Best Practices
Best Practices
Here, we provide an overview of some of what we believe are the best practices for free energy calculations, with references, wherever possible. This document assumes you already have a basic idea of what these calculations are and what they do (if not, start with our FreeEnergyIntroduction), and that you already have a working knowledge of molecular simulations and basic terms like convergence and equilibration (if not, start with a textbook like Leach's Molecular Modelling: Principles and Applications). Simulation-package specific issues will not be addressed here.
Feel free to edit this document or the attached discussion pages. We hope this to be a place storing the community consensus on these issues. Do back up any edits with appropriate references.
Introduction
Free energy calculations are appealing, in that, in principle, they allow calculation of rigorously correct free energies, given a particular set of parameters and physical assumptions. We firmly believe that the goal of these calculations, then, should be to obtain these correct free energies given the particular assumptions -- and not necessarily to match experiment. Only then can the underlying parameters and physical assumptions really be tested. In other words, there exists a single right answer for a free energy calculation, given this particular set of parameters and physical assumptions, and our goal is to obtain it.
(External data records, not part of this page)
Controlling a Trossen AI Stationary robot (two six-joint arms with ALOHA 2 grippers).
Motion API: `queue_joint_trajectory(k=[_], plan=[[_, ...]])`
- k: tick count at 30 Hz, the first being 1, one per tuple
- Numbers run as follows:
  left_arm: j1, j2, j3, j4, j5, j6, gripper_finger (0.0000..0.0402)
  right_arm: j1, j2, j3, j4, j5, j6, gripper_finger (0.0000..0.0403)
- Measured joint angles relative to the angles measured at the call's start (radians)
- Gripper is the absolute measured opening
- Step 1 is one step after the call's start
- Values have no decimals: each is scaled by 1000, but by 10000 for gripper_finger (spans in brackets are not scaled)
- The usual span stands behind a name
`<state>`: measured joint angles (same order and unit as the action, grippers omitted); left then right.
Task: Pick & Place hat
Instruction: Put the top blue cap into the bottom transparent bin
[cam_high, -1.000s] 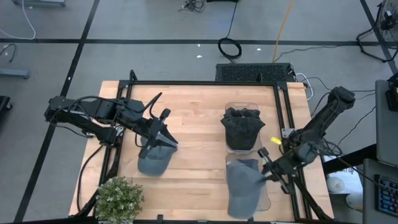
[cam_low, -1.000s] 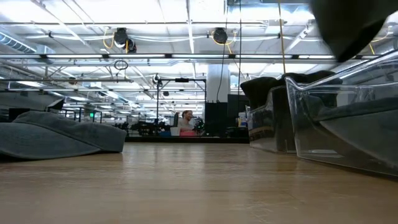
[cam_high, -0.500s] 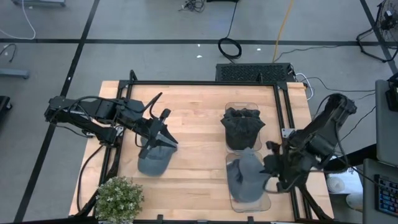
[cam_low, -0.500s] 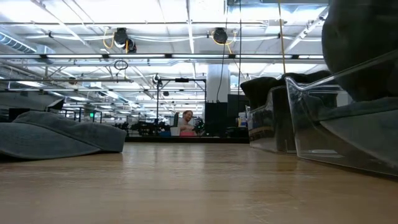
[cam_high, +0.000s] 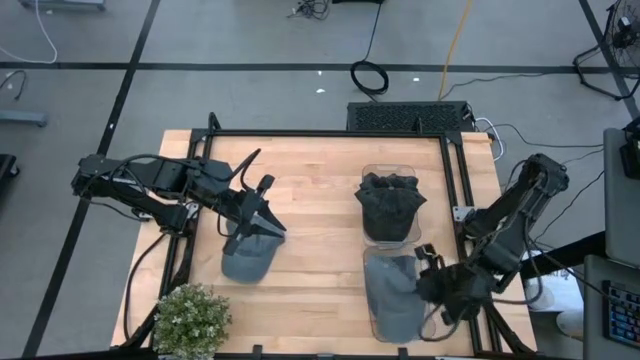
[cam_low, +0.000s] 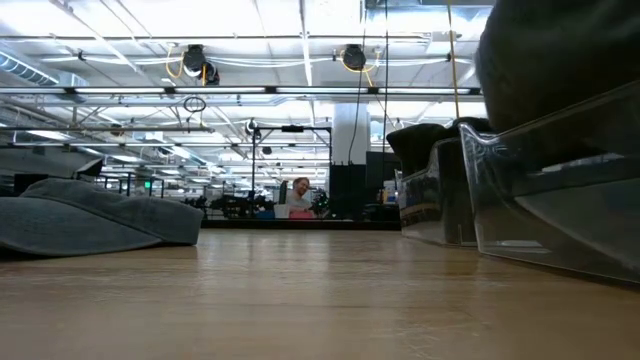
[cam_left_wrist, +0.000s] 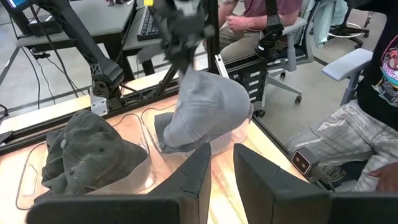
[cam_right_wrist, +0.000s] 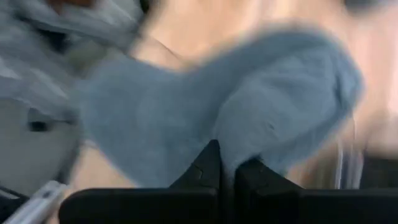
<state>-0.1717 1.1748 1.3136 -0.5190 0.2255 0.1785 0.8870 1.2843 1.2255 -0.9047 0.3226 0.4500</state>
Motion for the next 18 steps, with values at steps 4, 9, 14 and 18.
queue_joint_trajectory(k=[4, 9, 14, 18], plan=[[0, 0, 0, 0, 0, 0, 79, 5, -2, -95, -26, 83, 117, 0], [0, 0, 0, 0, 0, 0, 79, -8, -2, -220, 83, 127, 126, 0], [0, 0, 0, 0, 0, 0, 79, -15, -2, -282, 130, 171, 160, 0], [0, 0, 0, 0, 0, 0, 79, -28, -2, -284, 134, 172, 231, 19]])
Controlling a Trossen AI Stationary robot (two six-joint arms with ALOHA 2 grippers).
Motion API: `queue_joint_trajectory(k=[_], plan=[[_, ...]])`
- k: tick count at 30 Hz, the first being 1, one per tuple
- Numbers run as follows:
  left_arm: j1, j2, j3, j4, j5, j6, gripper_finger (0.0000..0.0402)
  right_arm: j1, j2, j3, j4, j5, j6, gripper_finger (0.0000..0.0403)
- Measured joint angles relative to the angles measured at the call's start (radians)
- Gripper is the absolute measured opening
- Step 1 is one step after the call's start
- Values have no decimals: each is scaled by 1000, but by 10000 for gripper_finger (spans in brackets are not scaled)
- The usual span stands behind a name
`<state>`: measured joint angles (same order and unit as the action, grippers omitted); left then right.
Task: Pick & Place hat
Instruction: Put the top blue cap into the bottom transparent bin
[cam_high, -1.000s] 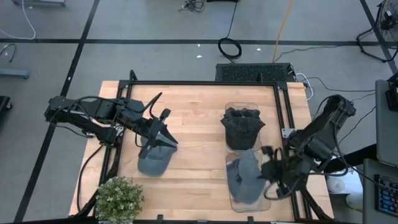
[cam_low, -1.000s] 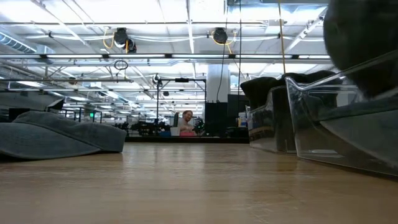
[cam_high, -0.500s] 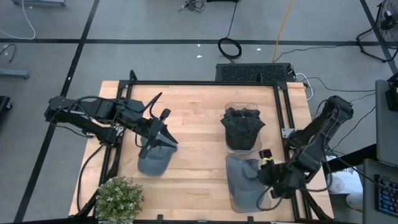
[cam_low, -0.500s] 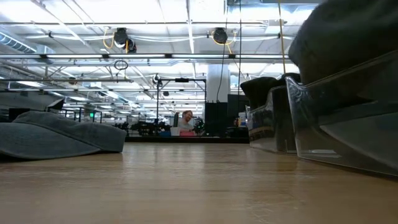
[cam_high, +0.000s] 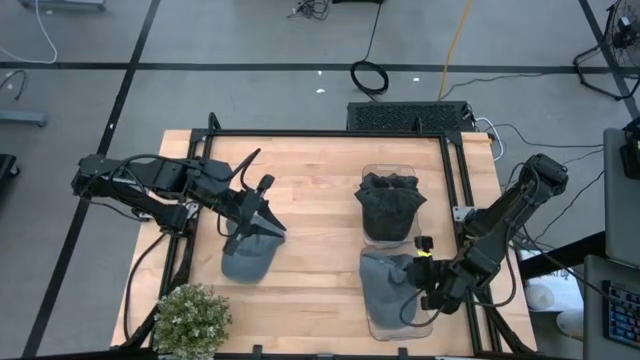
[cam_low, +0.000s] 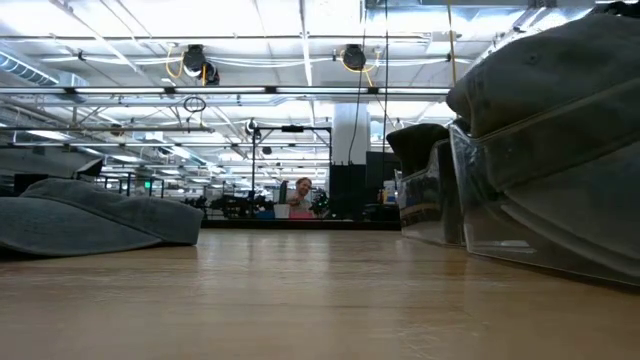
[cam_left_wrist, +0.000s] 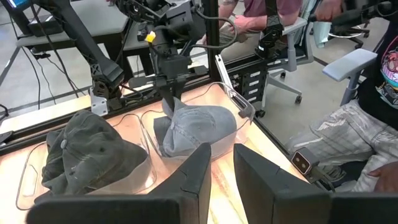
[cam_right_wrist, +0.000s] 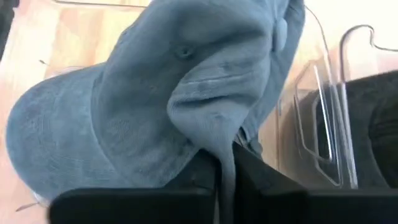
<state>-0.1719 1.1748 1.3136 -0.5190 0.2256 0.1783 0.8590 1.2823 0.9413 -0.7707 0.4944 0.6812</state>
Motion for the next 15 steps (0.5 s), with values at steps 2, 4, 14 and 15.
queue_joint_trajectory(k=[2, 4, 14, 15], plan=[[0, 0, 0, 0, 0, 0, 79, -3, 0, 0, 12, -15, 33, 48], [0, 0, 0, 0, 0, 0, 79, -8, -3, 0, 16, -47, 70, 86], [0, 0, 0, 0, 0, 0, 79, -54, -149, 0, 12, -105, 114, 277], [0, 0, 0, 0, 0, 0, 79, -60, -175, 0, 11, -104, 117, 286]])
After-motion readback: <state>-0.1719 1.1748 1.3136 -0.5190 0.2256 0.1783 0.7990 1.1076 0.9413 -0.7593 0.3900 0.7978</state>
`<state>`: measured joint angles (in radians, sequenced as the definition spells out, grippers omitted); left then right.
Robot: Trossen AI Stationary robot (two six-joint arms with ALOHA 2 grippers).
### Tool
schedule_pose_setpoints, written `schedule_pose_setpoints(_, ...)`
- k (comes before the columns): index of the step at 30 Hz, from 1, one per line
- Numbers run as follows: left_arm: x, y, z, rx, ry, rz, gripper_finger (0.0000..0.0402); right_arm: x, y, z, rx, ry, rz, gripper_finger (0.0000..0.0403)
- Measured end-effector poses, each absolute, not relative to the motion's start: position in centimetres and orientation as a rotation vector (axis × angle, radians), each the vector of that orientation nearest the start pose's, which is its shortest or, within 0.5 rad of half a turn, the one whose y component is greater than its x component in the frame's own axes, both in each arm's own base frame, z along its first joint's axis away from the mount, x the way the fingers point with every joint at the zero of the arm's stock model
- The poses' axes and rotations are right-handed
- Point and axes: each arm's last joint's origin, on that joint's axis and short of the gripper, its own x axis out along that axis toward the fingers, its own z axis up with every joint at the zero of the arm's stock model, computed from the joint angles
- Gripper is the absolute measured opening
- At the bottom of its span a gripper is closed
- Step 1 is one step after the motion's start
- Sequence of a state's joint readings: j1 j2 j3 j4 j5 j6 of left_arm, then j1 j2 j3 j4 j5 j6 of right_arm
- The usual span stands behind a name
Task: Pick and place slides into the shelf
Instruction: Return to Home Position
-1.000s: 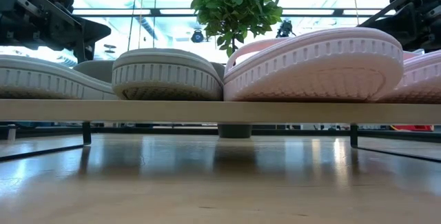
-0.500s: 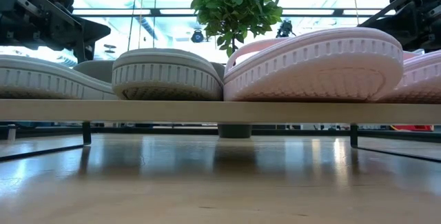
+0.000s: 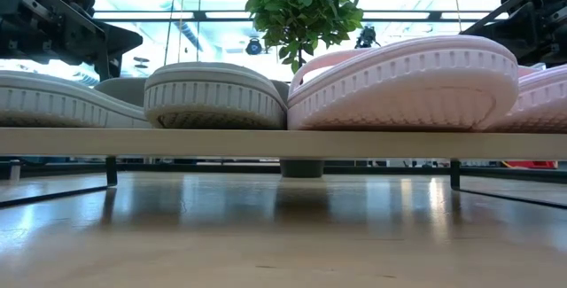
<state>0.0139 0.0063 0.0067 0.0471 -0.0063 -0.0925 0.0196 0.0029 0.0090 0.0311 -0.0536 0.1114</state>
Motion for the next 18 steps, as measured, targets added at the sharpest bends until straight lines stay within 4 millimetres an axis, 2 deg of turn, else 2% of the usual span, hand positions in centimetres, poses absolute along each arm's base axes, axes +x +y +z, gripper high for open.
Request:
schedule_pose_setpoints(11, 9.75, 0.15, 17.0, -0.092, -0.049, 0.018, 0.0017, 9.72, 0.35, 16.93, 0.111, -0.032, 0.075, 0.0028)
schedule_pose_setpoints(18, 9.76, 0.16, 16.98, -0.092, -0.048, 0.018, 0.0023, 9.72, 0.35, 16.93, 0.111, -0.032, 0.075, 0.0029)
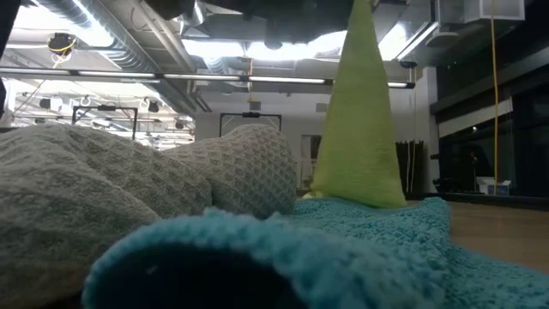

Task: Fold microfiber towels
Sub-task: Fold the green microfiber towel

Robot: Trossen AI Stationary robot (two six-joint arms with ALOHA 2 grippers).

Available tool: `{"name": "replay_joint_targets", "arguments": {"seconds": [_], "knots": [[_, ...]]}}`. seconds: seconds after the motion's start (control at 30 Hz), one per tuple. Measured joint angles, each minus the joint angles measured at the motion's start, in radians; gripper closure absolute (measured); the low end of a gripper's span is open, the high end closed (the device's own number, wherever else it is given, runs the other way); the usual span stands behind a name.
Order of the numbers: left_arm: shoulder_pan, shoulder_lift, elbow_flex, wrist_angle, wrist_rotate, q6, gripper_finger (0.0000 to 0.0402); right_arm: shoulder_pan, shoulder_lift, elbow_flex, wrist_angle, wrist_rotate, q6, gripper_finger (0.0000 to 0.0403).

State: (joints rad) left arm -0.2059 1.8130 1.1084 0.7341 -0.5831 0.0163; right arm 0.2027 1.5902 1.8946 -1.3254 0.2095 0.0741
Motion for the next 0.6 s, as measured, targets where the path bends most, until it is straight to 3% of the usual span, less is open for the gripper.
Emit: {"name": "replay_joint_targets", "arguments": {"seconds": [0.27, 0.6], "knots": [[-0.036, 0.0, 0.0, 0.092, -0.023, 0.091, 0.0255, -0.01, 0.0, 0.0, -0.002, 0.006, -0.001, 0.0403], [-0.026, 0.0, 0.0, 0.102, -0.028, 0.092, 0.0255, -0.01, 0.0, 0.0, -0.01, 0.007, 0.0, 0.0403]]}}
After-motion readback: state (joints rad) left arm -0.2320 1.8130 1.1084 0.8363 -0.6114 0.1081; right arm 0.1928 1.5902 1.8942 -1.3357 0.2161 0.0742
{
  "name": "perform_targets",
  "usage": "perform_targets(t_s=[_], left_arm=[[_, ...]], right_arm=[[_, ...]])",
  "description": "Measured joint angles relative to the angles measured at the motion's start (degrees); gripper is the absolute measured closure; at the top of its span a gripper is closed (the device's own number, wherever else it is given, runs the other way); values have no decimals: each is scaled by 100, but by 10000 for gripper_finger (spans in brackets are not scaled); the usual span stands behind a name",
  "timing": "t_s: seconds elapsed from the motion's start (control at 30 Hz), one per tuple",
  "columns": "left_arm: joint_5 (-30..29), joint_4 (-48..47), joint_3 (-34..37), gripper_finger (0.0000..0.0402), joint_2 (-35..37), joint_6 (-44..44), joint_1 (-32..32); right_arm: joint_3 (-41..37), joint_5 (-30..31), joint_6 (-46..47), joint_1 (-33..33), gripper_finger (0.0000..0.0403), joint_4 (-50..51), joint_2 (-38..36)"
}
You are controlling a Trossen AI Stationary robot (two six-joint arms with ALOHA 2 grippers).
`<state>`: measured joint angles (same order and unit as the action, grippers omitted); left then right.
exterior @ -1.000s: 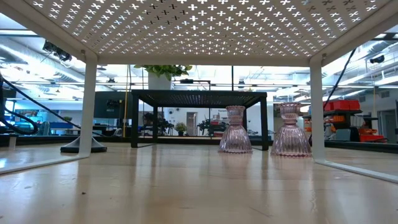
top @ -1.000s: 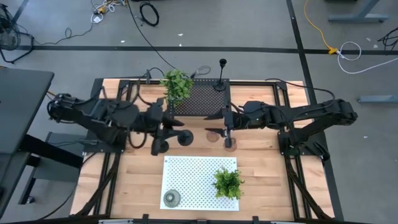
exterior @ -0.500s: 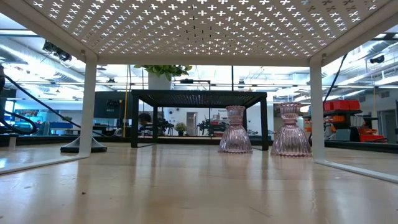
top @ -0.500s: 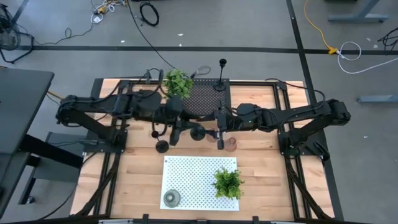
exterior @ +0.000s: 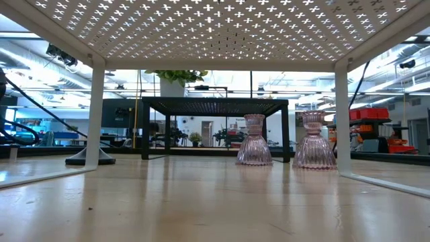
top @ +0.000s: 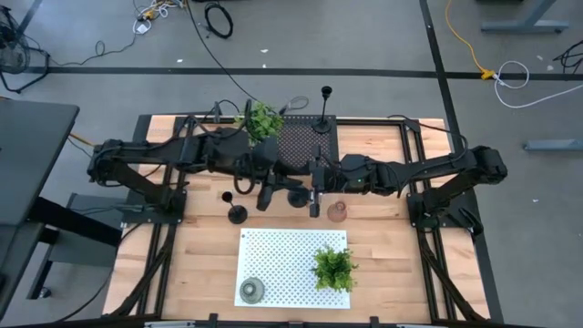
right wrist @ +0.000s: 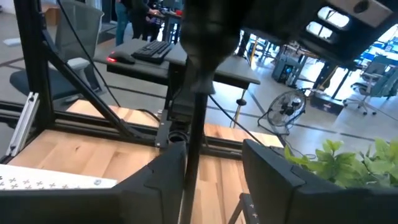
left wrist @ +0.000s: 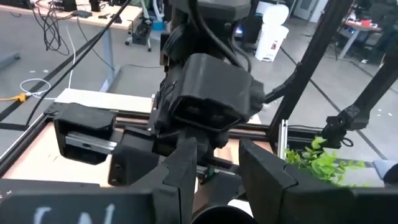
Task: Pick & Place candle stick holders
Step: Put the big black candle holder on the black shelf aligned with the other big black candle holder
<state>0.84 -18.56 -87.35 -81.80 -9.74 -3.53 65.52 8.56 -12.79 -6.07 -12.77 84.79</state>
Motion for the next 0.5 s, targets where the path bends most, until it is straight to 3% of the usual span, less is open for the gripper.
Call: perform_targets(t_s=[0.1,0.23,0.5], left_arm=[[-10,-8,1,288,-6,-2,0],[-37,-21,2,288,-6,36,4],[-13,-20,2,271,-6,28,0]], right_arm=[[0,-4,-18,-1,294,0,0],[0,-25,-77,-6,383,49,0],[0,-43,-145,3,397,95,-2]])
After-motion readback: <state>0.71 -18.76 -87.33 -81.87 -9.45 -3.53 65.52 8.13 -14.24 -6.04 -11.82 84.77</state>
Here, we will call these free energies "correct" free energies. "Correct", then, implies at the very least that the computed free energies have converged, and that there are no underlying methodological problems.
It is also important to remember in what follows that free energy is a function of state, so there are many possible choices of pathway for a thermodynamic cycle connecting the same two endpoints. Some pathways may be more efficient than others (sometimes by many orders of magnitude) so methods which are in principle correct may not always be practical.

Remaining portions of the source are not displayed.